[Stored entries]
+++

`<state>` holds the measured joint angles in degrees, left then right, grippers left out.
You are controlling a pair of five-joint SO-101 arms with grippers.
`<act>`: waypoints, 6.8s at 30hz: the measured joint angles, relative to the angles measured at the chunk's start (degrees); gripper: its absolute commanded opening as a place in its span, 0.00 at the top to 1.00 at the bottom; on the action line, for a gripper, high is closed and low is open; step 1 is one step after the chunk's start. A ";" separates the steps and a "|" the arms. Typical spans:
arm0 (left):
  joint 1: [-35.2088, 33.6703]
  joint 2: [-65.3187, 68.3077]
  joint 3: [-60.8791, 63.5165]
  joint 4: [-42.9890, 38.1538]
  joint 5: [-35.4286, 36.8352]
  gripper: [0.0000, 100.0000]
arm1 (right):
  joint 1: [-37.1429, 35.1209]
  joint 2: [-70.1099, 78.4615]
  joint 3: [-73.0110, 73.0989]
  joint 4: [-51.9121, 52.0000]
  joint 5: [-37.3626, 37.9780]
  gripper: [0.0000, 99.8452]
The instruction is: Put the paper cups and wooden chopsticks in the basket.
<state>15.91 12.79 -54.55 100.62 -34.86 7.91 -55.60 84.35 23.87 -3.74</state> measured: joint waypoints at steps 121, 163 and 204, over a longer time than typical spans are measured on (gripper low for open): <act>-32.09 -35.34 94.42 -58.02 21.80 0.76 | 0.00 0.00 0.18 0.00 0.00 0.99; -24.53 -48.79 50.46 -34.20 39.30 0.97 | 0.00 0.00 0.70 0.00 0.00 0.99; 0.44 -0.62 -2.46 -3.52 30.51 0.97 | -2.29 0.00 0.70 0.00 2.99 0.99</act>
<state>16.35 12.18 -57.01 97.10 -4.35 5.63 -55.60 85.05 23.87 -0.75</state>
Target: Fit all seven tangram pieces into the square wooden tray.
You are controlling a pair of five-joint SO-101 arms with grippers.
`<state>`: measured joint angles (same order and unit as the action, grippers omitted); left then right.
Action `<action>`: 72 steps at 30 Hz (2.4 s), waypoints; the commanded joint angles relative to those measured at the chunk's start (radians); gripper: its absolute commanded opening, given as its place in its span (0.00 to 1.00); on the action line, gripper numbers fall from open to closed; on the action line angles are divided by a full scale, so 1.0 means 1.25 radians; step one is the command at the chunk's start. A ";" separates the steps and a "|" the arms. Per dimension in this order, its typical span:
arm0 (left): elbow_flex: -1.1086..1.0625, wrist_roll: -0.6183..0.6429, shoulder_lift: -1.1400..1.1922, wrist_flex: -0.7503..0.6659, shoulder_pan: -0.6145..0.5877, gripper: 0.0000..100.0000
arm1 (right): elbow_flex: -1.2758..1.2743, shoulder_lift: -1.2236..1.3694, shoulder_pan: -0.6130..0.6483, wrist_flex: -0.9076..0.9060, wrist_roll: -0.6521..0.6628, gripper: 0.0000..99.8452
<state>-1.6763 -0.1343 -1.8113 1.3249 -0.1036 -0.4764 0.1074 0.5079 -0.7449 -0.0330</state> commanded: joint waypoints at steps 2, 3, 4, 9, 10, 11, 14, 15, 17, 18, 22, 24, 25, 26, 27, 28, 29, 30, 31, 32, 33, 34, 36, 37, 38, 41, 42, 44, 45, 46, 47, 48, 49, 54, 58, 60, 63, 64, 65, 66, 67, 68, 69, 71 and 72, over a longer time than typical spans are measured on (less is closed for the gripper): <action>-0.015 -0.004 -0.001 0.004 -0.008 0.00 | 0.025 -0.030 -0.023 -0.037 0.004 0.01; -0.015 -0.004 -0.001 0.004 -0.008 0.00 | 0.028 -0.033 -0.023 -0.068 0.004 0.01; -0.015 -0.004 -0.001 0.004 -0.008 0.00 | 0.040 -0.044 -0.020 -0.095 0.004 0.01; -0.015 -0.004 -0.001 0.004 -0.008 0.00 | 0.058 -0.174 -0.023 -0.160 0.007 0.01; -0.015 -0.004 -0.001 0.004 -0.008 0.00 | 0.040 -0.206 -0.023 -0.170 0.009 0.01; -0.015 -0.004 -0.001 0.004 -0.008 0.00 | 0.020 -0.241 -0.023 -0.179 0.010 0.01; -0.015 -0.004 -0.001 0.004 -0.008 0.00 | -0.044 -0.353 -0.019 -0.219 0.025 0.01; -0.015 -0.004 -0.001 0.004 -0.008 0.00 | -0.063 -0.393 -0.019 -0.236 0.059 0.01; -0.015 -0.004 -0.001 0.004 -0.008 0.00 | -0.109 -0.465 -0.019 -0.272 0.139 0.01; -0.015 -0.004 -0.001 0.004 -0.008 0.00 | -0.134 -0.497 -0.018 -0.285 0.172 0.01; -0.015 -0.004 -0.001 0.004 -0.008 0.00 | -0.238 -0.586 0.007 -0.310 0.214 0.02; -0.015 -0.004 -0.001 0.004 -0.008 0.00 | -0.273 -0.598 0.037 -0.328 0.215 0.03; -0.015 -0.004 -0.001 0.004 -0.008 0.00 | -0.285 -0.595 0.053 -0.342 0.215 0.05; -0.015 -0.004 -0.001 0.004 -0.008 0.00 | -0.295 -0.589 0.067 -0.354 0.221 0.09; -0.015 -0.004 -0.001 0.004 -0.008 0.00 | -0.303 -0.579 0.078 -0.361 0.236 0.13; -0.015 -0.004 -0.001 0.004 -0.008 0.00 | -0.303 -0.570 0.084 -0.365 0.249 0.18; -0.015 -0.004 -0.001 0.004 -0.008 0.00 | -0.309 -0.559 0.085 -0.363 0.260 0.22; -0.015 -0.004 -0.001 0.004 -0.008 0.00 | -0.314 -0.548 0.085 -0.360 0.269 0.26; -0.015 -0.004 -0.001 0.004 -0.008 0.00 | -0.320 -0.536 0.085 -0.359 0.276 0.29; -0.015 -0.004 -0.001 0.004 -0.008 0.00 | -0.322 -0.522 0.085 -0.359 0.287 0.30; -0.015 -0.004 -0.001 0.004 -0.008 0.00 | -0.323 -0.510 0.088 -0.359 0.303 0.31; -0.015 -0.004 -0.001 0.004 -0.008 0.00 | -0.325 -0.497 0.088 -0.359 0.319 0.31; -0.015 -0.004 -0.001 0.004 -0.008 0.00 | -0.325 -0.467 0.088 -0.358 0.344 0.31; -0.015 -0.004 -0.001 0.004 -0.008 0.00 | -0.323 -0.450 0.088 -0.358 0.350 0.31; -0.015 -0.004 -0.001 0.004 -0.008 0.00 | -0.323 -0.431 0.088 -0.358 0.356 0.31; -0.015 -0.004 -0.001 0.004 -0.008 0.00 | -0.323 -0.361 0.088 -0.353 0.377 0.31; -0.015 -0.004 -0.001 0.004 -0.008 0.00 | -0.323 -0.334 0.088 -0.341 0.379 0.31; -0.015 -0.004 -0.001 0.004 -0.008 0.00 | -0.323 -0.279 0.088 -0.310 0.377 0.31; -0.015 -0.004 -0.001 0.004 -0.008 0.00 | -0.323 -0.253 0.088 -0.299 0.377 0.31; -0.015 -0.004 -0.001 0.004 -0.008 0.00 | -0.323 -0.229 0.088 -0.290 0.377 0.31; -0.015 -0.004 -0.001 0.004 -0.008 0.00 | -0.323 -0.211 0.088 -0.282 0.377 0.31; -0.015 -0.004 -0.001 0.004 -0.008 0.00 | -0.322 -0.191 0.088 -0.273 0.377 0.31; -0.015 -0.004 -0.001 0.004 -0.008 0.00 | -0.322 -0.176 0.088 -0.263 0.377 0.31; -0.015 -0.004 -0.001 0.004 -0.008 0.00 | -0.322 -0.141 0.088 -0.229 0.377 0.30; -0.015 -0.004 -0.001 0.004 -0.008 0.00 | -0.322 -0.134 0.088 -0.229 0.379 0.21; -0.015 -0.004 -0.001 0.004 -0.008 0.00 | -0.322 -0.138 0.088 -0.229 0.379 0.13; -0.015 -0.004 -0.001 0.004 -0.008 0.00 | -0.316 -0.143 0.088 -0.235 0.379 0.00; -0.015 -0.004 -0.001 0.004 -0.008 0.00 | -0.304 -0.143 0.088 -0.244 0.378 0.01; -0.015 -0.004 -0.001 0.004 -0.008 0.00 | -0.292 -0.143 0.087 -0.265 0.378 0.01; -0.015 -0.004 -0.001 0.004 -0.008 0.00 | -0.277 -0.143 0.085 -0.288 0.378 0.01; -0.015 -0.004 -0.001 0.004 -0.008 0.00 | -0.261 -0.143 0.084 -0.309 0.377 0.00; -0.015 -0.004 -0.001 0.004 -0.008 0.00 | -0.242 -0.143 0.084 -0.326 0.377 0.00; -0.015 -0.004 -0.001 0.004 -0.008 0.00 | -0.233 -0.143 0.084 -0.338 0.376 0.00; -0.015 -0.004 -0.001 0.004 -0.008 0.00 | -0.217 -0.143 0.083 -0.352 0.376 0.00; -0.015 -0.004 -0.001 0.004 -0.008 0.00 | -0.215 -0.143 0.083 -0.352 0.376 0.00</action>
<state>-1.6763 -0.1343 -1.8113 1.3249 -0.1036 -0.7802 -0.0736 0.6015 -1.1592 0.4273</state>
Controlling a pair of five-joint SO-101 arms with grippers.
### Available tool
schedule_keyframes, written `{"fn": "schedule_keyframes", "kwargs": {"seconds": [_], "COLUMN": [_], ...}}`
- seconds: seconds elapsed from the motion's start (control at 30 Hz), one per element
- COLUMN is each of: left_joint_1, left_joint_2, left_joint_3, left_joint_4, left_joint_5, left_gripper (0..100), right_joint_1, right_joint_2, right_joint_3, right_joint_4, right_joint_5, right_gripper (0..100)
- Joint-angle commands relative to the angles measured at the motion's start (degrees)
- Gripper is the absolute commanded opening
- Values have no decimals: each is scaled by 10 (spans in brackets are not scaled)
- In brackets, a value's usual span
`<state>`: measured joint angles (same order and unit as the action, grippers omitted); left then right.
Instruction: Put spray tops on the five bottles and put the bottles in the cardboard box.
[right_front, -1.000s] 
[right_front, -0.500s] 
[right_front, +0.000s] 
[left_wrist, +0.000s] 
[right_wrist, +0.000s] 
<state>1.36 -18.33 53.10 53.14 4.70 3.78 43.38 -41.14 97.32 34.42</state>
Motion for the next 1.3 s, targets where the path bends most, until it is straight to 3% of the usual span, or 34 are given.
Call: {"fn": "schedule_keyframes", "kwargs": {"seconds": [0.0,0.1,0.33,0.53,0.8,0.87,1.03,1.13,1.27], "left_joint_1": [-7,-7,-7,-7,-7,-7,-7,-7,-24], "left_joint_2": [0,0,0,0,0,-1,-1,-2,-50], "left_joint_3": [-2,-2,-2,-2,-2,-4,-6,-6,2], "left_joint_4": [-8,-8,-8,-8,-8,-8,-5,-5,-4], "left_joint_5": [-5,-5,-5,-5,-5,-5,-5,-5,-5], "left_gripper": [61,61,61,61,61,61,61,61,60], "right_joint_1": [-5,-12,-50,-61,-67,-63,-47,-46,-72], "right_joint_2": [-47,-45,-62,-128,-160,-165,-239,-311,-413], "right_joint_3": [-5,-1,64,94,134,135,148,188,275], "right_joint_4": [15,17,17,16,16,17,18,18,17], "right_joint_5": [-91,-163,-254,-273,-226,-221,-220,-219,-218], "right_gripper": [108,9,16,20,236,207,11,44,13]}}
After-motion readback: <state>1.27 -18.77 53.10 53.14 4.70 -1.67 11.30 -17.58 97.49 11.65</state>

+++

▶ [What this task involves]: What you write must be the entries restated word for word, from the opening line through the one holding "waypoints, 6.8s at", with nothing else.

▶ [Result of the task]:
`<state>` holds the measured joint angles in degrees, left then right, grippers left out.
You are controlling a pair of five-joint SO-101 arms with grippers.
`<act>`: waypoints, 6.8s at 30hz: the measured joint angles, relative to the angles measured at the chunk's start (degrees); gripper: its absolute commanded opening as a place in its span, 0.00 at the top to 1.00 at the bottom; on the action line, for a gripper, high is closed and low is open; step 1 is one step after the chunk's start. A ";" separates the steps and a "|" the arms. Typical spans:

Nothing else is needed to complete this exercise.